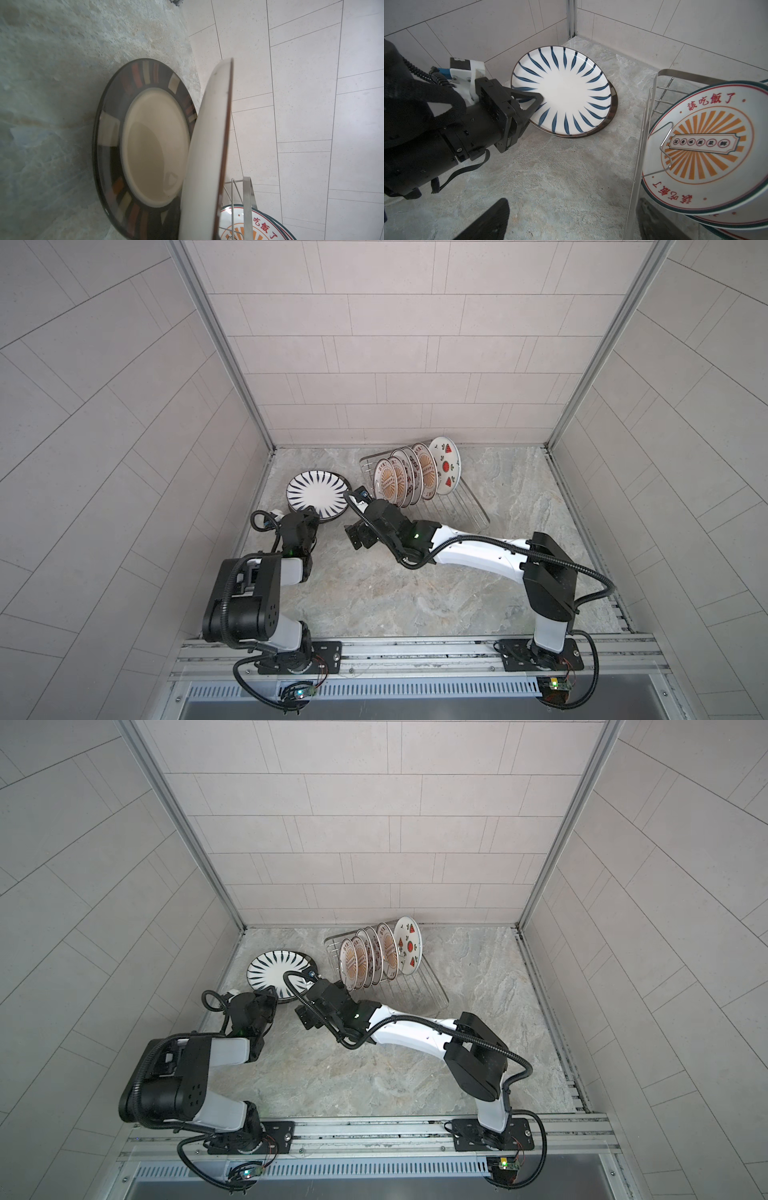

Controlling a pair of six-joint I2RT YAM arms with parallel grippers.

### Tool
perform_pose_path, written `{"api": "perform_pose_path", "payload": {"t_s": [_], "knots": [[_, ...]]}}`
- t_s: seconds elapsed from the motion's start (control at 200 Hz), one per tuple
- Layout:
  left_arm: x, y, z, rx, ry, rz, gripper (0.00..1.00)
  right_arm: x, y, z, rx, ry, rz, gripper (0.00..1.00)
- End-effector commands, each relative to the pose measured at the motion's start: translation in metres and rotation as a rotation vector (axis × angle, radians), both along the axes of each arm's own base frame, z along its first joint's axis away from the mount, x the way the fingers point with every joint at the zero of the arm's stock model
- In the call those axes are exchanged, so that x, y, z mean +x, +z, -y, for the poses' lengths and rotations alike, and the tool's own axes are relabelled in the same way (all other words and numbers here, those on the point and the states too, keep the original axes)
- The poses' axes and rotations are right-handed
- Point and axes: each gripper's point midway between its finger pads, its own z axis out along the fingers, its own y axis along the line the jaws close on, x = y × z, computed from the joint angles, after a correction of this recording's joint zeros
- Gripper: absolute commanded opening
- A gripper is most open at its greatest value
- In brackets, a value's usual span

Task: Unload the plates from the dish rack
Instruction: 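Lower the blue-striped plate onto the cream plate with the left gripper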

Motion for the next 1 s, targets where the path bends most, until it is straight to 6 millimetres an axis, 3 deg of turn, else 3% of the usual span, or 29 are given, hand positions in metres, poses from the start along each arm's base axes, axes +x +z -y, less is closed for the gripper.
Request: {"api": "perform_pose_path", "payload": {"t_s": [0.0, 0.12, 0.535, 0.741, 0.891, 0.996], "knots": [[0.023, 0.056, -0.005, 0.009, 0.006, 0.201, 0.00, -0.001, 0.001, -0.008, 0.013, 0.020, -0.020, 0.97], [0.023, 0.042, -0.011, 0.017, 0.032, 0.166, 0.00, -0.002, -0.004, -0.017, 0.017, 0.052, -0.048, 0.97], [0.029, 0.014, -0.017, 0.041, 0.051, 0.101, 0.00, 0.002, -0.011, -0.021, -0.008, 0.040, -0.065, 0.96], [0.029, 0.008, -0.017, 0.048, 0.045, 0.097, 0.25, 0.002, -0.011, -0.019, -0.008, 0.036, -0.069, 0.96], [0.025, 0.007, -0.019, 0.056, 0.056, 0.088, 0.29, 0.002, -0.011, -0.018, -0.010, 0.035, -0.069, 0.96], [0.024, 0.007, -0.020, 0.062, 0.058, 0.075, 0.40, 0.002, -0.010, -0.018, -0.007, 0.035, -0.069, 0.96]]}}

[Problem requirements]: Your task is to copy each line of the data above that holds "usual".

[Reply]:
- In brackets, a value's usual span
Motion for the next 1 s, targets where the path bends most, until it is straight to 6 millimetres an axis, 3 deg of turn, else 3% of the usual span, or 29 are given, hand positions in metres, poses from the start along each arm's base axes, axes +x +z -y, less is closed for the gripper.

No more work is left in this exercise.